Powell: Immigration crackdown could slow growth. Bloomberg's Craig Torres: "Powell, in written responses to a Democratic senator, said reducing immigration could slow the economy over the longer run by limiting growth in the U.S. labor force. The comments came in a written response to Senator Catherine Cortez Masto, a Nevada Democrat who asked Powell if he agreed with pro-immigration comments by Minneapolis Fed President Neel Kashkari... Powell told Cortez Masto that immigration accounts for about one-half of population growth annually, and that it directly affects gains in the labor force and thus economic increases.
— Buybacks are back. The Associated Press's Stan Choe: “The biggest buyers of stocks are coming back. More than any other group, companies themselves are the largest purchasers of their own shares. But they were notably absent from the market the last few weeks, just as stock prices were tumbling on worries about global trade and rising interest rates. Businesses were holding back on repurchases the last few weeks because they were in one of their ‘blackout’ periods for buybacks, a regular occurrence leading up to the release of their quarterly results. . . .
"Corporations in the S&P 500 index may buy back up to $1 trillion of their own stock this year, some analysts estimate . . . The recent drop in stock prices leaves those shares more attractively valued, which gives even more incentive for companies looking to repurchase their own stock. Analysts at Keefe, Bruyette & Woods say they expect Bank of America, Citigroup and Wells Fargo to be among the most aggressive big banks in repurchasing their shares, for example.”

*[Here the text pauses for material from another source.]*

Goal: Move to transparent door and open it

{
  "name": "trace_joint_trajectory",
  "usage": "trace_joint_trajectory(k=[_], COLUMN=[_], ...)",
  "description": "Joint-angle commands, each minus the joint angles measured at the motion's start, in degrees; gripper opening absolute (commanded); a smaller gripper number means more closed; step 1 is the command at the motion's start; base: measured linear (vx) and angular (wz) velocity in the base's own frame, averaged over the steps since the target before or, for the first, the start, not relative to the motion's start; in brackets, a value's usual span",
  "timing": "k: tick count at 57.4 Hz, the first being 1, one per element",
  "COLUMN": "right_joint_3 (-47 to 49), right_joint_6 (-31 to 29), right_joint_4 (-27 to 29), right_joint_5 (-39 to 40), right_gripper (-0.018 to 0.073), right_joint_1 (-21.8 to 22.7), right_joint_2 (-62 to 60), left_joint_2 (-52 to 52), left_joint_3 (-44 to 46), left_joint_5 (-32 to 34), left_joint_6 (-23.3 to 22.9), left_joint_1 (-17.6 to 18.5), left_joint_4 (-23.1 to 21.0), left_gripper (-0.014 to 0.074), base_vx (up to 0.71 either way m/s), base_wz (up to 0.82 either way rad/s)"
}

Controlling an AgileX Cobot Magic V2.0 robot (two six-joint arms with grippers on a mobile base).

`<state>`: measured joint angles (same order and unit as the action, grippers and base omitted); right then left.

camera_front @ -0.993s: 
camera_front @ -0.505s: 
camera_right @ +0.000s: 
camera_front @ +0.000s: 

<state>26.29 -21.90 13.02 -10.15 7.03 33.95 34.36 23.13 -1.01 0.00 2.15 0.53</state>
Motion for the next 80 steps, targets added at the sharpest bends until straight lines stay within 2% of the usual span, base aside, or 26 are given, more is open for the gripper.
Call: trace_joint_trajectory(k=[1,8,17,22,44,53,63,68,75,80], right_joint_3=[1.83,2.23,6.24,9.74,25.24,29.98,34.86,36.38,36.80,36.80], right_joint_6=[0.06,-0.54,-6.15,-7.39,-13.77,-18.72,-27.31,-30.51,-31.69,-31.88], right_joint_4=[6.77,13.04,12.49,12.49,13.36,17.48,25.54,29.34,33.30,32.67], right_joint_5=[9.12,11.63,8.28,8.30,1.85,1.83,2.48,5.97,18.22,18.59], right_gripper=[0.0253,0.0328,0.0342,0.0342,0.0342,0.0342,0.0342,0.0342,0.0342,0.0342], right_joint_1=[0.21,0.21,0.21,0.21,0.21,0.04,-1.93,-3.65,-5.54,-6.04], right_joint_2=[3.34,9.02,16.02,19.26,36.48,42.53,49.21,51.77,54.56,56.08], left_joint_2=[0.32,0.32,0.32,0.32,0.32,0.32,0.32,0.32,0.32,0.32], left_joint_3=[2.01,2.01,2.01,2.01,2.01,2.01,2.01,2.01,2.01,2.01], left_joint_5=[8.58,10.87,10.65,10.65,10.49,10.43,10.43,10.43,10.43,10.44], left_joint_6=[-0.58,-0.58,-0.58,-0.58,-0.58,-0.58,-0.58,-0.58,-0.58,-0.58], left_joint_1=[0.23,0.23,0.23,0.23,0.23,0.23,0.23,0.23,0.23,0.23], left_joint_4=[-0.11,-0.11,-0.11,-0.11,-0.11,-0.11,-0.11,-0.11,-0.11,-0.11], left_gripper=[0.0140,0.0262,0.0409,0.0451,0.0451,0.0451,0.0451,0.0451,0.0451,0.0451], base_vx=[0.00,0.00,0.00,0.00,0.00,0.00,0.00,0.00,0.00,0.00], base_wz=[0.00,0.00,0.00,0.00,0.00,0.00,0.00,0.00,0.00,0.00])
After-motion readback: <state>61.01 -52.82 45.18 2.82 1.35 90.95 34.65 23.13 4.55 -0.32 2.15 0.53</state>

— Productivity gains disappoint. WSJ's Harriet Torry and Sarah Chaney: “Despite strong economic growth and historically low unemployment, a government report released Thursday pointed to an important missing ingredient so far in the U.S. expansion: Worker productivity improvements. Output per hour for workers in nonfarm businesses rose 1.3% in the third quarter from a year earlier, marking the 32nd straight quarter of yearly growth below 2%, a long and consistent stretch of anemic growth that hasn’t happened before in the post-World War II era . . .
"‘Since we’re getting slow growth of productivity, and . . . relatively slow growth of the workforce, that means we’re going to get slower growth of gross domestic product,’ said Martin Baily, senior fellow at the Brookings Institution in Washington and former adviser to President Clinton . . . To boost growth for much of the expansion, businesses have been hiring more workers, as opposed to aggressively boosting the output of the workers they have.”

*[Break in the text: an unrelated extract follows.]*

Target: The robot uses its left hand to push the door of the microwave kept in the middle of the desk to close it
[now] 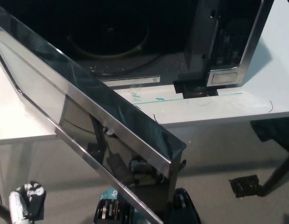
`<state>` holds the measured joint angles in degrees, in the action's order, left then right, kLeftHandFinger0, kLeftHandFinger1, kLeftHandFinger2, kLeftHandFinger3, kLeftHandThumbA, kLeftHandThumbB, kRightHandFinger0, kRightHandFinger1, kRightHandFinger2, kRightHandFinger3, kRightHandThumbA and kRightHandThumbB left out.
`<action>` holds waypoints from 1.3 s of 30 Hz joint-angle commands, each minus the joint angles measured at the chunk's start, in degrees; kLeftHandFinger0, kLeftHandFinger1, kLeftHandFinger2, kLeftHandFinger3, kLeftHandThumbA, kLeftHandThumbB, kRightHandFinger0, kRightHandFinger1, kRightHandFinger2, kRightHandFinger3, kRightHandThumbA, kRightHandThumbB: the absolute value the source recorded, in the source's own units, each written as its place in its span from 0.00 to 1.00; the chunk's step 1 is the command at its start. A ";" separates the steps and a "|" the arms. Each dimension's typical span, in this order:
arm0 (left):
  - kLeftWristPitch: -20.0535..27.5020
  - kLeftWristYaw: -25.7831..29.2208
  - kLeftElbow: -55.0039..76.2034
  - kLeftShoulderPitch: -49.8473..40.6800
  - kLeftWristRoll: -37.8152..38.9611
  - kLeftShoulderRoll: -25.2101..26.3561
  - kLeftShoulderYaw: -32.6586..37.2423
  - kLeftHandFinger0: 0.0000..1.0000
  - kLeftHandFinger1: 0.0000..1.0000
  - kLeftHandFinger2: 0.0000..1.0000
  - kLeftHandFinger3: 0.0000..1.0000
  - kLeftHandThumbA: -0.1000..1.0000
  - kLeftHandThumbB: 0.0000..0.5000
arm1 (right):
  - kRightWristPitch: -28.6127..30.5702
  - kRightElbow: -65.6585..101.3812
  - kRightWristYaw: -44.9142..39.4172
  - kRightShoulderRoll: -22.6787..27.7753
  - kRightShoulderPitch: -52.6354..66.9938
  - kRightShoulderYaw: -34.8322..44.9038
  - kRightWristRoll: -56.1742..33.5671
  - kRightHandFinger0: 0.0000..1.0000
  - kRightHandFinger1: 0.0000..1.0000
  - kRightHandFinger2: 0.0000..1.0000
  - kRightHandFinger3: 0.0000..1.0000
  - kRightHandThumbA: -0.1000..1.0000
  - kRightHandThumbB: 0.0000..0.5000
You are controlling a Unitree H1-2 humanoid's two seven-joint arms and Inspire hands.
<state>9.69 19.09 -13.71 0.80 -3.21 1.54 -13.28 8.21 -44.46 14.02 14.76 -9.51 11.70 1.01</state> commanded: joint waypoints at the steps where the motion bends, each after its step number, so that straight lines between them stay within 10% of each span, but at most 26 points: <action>1: 0.04 -1.37 12.46 -2.93 -1.48 0.16 0.90 0.00 0.00 0.02 0.33 0.00 0.11 | 3.66 0.74 2.02 0.92 -1.11 0.58 0.45 0.61 0.61 0.62 0.54 0.24 0.34; 21: 10.05 -10.12 40.15 1.78 -12.14 2.99 15.22 0.00 0.00 0.07 0.26 0.00 0.10 | 3.09 0.48 2.64 0.48 -0.66 0.86 -0.06 0.64 0.64 0.64 0.54 0.24 0.35; 39: 9.53 -13.19 26.00 20.93 -19.70 4.17 20.62 0.00 0.00 0.03 0.20 0.00 0.15 | 1.99 1.42 2.98 0.36 1.13 0.25 0.75 0.68 0.68 0.67 0.56 0.26 0.33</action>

— Factory activity slows. WSJ's Sharon Nunn: “American factory activity decelerated in October, while an underlying gauge of activity in factories that make metal products contracted for the first time in about two years . . . Sales of factory-made products and employment in the manufacturing sector continued to grow, but at a slower pace... Though overall demand remains moderately strong for American-made goods, the Trump administration’s steel and aluminum tariffs and retaliatory tariffs by foreign countries appear to be putting a damper on the manufacturing industry, and more specifically, the companies that make raw metals into intermediate goods.”

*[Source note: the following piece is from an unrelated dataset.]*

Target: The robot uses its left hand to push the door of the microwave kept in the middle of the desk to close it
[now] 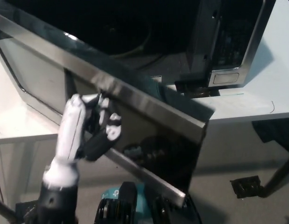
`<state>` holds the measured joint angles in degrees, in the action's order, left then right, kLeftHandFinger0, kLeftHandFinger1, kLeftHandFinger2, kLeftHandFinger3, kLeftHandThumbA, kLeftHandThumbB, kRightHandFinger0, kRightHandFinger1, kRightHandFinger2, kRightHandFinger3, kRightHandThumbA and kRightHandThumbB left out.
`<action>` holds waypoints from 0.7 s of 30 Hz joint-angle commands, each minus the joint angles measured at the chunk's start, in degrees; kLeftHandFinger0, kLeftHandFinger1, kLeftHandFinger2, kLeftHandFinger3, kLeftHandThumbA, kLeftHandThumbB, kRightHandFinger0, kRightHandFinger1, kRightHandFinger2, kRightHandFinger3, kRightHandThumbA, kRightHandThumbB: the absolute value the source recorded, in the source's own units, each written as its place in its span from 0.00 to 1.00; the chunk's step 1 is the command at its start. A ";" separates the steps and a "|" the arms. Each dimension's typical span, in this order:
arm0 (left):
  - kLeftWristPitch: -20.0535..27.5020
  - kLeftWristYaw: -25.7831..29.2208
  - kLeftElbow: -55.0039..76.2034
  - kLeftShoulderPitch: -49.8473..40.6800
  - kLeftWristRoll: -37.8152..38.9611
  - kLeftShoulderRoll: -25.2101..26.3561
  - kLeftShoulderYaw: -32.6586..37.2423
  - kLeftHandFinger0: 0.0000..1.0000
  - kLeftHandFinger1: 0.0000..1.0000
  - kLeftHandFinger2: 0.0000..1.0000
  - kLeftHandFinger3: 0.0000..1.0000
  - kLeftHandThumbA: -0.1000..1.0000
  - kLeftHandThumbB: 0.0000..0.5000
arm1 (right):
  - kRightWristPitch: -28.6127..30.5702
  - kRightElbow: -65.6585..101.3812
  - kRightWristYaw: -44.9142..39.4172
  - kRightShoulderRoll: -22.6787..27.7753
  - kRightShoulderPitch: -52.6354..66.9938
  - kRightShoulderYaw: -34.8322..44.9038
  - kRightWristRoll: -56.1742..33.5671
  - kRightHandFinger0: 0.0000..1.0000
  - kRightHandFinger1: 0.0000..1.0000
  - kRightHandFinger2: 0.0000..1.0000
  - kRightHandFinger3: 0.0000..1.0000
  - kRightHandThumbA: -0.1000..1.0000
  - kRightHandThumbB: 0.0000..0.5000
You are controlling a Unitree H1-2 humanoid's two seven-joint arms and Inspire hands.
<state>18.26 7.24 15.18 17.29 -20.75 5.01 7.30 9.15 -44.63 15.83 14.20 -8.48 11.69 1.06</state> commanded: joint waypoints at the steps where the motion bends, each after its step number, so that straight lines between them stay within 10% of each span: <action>1: 1.55 -1.04 -6.45 6.68 -2.70 1.40 -0.12 0.00 0.01 0.05 0.21 0.00 0.16 | 1.23 1.11 1.29 0.94 -0.05 0.25 0.69 0.69 0.68 0.66 0.57 0.22 0.31; 9: 6.38 6.09 -31.42 20.84 -9.41 6.09 -0.76 0.00 0.00 0.04 0.22 0.00 0.31 | 1.31 1.21 0.98 0.47 0.38 0.68 -0.29 0.68 0.69 0.68 0.56 0.25 0.34; 13: 7.24 9.04 -39.29 25.60 -11.42 7.87 -0.63 0.00 0.00 0.02 0.23 0.00 0.32 | 2.99 0.53 0.90 0.65 0.64 0.45 -0.04 0.52 0.54 0.55 0.48 0.26 0.38; 21: 6.77 14.24 -53.07 34.51 -13.91 10.71 0.13 0.00 0.00 0.00 0.16 0.00 0.34 | 3.70 0.11 1.13 0.42 1.06 0.31 0.13 0.63 0.63 0.62 0.54 0.22 0.37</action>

— Tariff exemptions to face audit. The Hill's Megan Keller: “The Commerce Department's office of inspector general (IG) is planning to audit the process by which firms gain exemptions to U.S. tariffs, according to documents obtained by The Hill. According to an internal letter dated Monday, the IG is investigating how decisions are made to assign exemptions for [Trump's] steel and aluminum tariffs. The IG will review the Bureau of Industry and Security and the International Trade Administration's processes for assigning aluminum and steel tariff exemptions. A spokesman for the IG confirmed to The Hill on Thursday that the audit is taking place.”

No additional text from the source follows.